◆ **PROBLEM DETAILS**
Every entry is to be reproduced word for word, but the images are not.

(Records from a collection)
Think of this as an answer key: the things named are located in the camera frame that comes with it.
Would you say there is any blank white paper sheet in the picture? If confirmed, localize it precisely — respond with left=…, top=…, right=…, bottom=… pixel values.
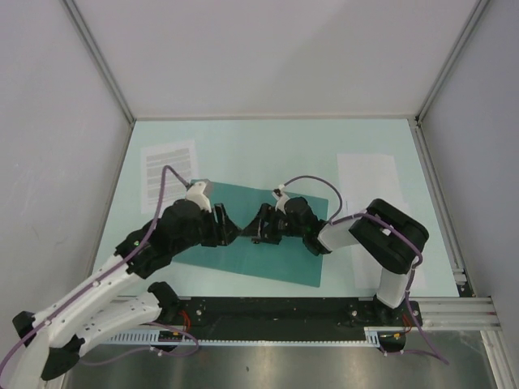
left=337, top=153, right=422, bottom=290

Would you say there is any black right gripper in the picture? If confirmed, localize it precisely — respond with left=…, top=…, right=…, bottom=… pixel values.
left=239, top=203, right=305, bottom=245

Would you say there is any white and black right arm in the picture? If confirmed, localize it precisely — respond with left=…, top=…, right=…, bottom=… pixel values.
left=241, top=197, right=429, bottom=325

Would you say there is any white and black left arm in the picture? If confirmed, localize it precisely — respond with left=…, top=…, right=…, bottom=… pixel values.
left=9, top=199, right=242, bottom=388

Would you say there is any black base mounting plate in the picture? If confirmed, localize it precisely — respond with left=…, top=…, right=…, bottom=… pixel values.
left=158, top=297, right=422, bottom=342

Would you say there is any aluminium frame rail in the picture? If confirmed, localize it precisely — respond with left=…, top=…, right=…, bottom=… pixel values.
left=415, top=297, right=501, bottom=331

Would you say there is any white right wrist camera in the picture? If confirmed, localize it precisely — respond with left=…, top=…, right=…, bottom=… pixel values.
left=272, top=184, right=290, bottom=213

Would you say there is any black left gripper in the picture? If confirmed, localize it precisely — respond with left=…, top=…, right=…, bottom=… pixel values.
left=172, top=203, right=241, bottom=254

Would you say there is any grey slotted cable duct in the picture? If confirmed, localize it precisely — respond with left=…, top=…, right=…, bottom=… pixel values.
left=105, top=326, right=390, bottom=348

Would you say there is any teal folder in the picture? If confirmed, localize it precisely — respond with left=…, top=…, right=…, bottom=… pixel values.
left=172, top=182, right=323, bottom=287

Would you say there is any printed white paper sheet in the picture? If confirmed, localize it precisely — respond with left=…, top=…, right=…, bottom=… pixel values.
left=139, top=139, right=199, bottom=214

◆ **COMPLETED TASK**
Think of this as an answer key: the things named are located in the camera frame that comes with it.
Would you say there is any blank white paper sheet in the picture? If confirmed, localize it precisely — respond with left=…, top=…, right=…, bottom=… pixel values.
left=337, top=153, right=422, bottom=290

Would you say there is any black right gripper in the picture? If confirmed, localize it precisely — respond with left=…, top=…, right=…, bottom=… pixel values.
left=239, top=203, right=305, bottom=245

Would you say there is any white and black right arm in the picture? If confirmed, localize it precisely — respond with left=…, top=…, right=…, bottom=… pixel values.
left=241, top=197, right=429, bottom=325

Would you say there is any white and black left arm in the picture? If confirmed, localize it precisely — respond with left=…, top=…, right=…, bottom=… pixel values.
left=9, top=199, right=242, bottom=388

Would you say there is any black base mounting plate in the picture? If confirmed, localize it precisely — respond with left=…, top=…, right=…, bottom=… pixel values.
left=158, top=297, right=422, bottom=342

Would you say there is any aluminium frame rail in the picture? If confirmed, localize it precisely — respond with left=…, top=…, right=…, bottom=… pixel values.
left=415, top=297, right=501, bottom=331

Would you say there is any white right wrist camera in the picture? If confirmed, localize it precisely — respond with left=…, top=…, right=…, bottom=… pixel values.
left=272, top=184, right=290, bottom=213

Would you say there is any black left gripper in the picture? If confirmed, localize it precisely — respond with left=…, top=…, right=…, bottom=… pixel values.
left=172, top=203, right=241, bottom=254

Would you say there is any grey slotted cable duct in the picture? If confirmed, localize it precisely — respond with left=…, top=…, right=…, bottom=… pixel values.
left=105, top=326, right=390, bottom=348

Would you say there is any teal folder in the picture? If confirmed, localize it precisely — respond with left=…, top=…, right=…, bottom=… pixel values.
left=172, top=182, right=323, bottom=287

Would you say there is any printed white paper sheet in the picture? If confirmed, localize it precisely — respond with left=…, top=…, right=…, bottom=… pixel values.
left=139, top=139, right=199, bottom=214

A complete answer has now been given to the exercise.